In His Arms FROM THE PUBLISHER
"Our narrator, Camille, loves men. One might say she's obsessed with them. The latest object of her affection is a psychiatrist, and what better way to seduce a psychiatrist than by laying bare the intricacies of her own mind? Camille becomes his patient and slowly unveils her romantic, sexual, and psychological secrets by telling the story of her life through the men she has known: father, teacher, lover, lech; husband, brother, boss, and friend." In His Arms was a phenomenon in France, where it became an obsessive topic of conversation among women of all ages. In the tradition of Marguerite Duras's The Lover and Susan Minot's Rapture, it is a stylish, sensual novel about love in all its guises - first love and married love; secret love; adulterous love; frenzied, embarrassed, speechless love - and the story of Camille's last conquest, one made not by hiding or distorting who she is but by revealing everything.
FROM THE CRITICS
Publishers Weekly
Laurens's seventh novel was her breakout book: a bestseller in her native France and winner of the Prix Femina, it is also her first to be translated into English. But it will have a hard time finding its footing here. The story follows a novelist and librarian named Camille (who is also working on a novel about a woman named Camille) through therapy, and thus through the stories of her life specifically, her loves.

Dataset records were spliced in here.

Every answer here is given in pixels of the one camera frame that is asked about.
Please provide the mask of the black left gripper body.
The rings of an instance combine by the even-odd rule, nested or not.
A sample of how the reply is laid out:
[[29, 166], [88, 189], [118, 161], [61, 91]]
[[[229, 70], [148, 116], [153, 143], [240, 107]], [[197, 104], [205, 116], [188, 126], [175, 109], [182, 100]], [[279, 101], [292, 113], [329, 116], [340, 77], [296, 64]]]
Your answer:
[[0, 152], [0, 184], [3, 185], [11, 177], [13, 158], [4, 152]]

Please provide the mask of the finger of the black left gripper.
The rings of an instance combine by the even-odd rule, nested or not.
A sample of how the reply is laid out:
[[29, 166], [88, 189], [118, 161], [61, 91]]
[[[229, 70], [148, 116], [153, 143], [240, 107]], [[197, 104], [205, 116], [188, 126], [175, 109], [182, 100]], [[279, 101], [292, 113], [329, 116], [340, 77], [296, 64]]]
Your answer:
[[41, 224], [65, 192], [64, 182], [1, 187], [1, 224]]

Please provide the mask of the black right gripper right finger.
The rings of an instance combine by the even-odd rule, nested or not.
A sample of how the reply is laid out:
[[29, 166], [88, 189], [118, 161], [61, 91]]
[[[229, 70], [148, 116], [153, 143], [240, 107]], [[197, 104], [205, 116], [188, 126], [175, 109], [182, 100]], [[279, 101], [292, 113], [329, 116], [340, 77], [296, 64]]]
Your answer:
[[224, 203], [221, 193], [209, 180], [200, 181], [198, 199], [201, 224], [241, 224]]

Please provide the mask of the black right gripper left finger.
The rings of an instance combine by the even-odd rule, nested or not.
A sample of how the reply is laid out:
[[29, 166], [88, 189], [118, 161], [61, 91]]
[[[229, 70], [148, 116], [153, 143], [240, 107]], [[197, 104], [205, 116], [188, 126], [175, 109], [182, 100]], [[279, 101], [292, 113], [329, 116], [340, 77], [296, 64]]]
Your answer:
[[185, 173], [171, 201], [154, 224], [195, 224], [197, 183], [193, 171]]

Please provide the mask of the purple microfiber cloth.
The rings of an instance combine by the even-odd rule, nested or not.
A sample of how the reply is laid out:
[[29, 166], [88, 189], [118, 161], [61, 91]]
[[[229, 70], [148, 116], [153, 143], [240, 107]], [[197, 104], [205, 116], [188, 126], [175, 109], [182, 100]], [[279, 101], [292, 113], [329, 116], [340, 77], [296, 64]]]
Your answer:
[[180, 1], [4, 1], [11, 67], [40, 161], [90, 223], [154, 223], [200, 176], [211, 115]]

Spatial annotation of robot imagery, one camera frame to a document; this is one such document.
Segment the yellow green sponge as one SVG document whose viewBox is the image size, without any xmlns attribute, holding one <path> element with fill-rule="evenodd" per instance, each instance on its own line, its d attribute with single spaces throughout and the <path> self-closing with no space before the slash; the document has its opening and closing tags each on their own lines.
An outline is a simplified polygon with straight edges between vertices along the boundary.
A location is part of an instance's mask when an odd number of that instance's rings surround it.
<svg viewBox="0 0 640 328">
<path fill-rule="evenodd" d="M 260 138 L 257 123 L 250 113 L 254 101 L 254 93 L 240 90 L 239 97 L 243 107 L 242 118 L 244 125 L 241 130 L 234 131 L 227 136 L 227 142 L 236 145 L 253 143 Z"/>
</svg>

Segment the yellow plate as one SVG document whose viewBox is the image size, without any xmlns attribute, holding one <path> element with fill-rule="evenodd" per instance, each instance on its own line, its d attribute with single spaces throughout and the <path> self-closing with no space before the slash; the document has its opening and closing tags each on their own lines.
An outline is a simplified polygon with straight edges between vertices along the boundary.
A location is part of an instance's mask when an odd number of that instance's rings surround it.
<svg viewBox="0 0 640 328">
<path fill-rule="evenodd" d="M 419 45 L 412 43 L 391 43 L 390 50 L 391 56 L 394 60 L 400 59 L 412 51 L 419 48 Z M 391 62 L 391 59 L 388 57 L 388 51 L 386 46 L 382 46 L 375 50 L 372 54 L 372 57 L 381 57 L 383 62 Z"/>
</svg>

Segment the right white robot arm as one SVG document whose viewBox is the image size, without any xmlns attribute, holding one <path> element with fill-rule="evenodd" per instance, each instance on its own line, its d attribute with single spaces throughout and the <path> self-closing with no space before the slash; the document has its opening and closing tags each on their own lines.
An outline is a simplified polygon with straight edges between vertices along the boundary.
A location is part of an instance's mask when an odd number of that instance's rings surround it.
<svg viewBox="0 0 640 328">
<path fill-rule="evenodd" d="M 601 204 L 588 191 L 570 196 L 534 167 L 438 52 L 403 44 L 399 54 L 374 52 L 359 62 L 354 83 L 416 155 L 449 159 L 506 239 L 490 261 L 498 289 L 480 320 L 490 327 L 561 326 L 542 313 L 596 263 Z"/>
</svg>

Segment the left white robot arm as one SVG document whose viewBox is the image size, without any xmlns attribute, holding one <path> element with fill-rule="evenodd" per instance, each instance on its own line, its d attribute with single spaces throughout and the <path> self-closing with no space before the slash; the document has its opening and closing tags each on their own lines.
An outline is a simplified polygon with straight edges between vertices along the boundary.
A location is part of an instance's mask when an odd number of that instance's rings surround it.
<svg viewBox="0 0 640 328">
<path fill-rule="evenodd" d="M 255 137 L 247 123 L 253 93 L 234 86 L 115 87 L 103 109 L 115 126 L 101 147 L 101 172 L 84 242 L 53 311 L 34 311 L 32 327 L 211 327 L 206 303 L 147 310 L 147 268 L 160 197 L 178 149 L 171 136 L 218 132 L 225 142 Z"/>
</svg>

From her unhappy father and fond grandfather, to her schoolgirl romances and her husband, "a blend of gentleman thief and athletic boatman," to the man she's just fallen for at first sight, whom she ends up engaging as her therapist, "all my life," Camille says, "I have only been interested in men." Her troubles, among them that her parents' union and her own are marked by infidelities and that she has fallen into a consuming love just as her marriage is coming apart, seem very French, as does her solution: upsetting the rules by "seducing a man, but not by the normal approach of concealing everything from him.... But instead by telling him everything." In other words, she seduces her therapist. The sultry prose of this story-within-a-story is broken into chapters ranging from one paragraph to several pages and shifting forward and back in time and point of view (there's Camille the narrator's first-person story, and Camille the character's third-person tale); there's an homage to Barthes and a flash of Lacan. Laurens's novel is a meditation on passion and the self, but it is a self-conscious and humorless one. Agent, Lucinda Karter. (Apr.) Copyright 2004 Reed Business Information.
Kirkus Reviews
A prizewining French bestseller tells of a woman obsessed with one man. It's framed within her story of a woman's obsession with men in general. Or maybe it's vice versa. Laurens's sixth outing (though first to appear in English) twists the novel-within-a-novel structure in such a way that we're not sure which scenes are the fictional creation of the narrator-also named Camille-and which are the narrator's "real" life. Not that the distinction matters much. All the scenes are about the men--real, fictional, or abstract-in the Camilles' lives and imaginations. At the start, Camille sees a man in a restaurant and decides he is The One, so she follows him to his office and, when she realizes he's a therapist, begins to see him as a patient supposedly in need of marriage counseling. At the same time, Camille meets with a male editor to discuss her novel about the men in a fictional Camille's life. The scenes that follow are a mix of first- and third-person, all describing Camille's men. There are her distant and rather sad father, her beloved maternal grandfather, her molesting great-uncle, her first love, her teacher, and the husband with whom she has known great passion but is now bound only as the father of her daughters. There are lovers and anonymous sexual liaisons. There are men she only imagines, and men who represent their gender. There are absent men, particularly the son who died in infancy. There is the man she imagines reading her book. With dry wit and wordplay (". . . all men are taken. But with some, there's give and take," or "There are forbidden men, men you find forbidding"), the narrator ruminates around all of them. Camille-whichever Camille she is-offers clevercommentary but not much depth. Navel-or, rather, vagina-gazing loaded with literary pretensions.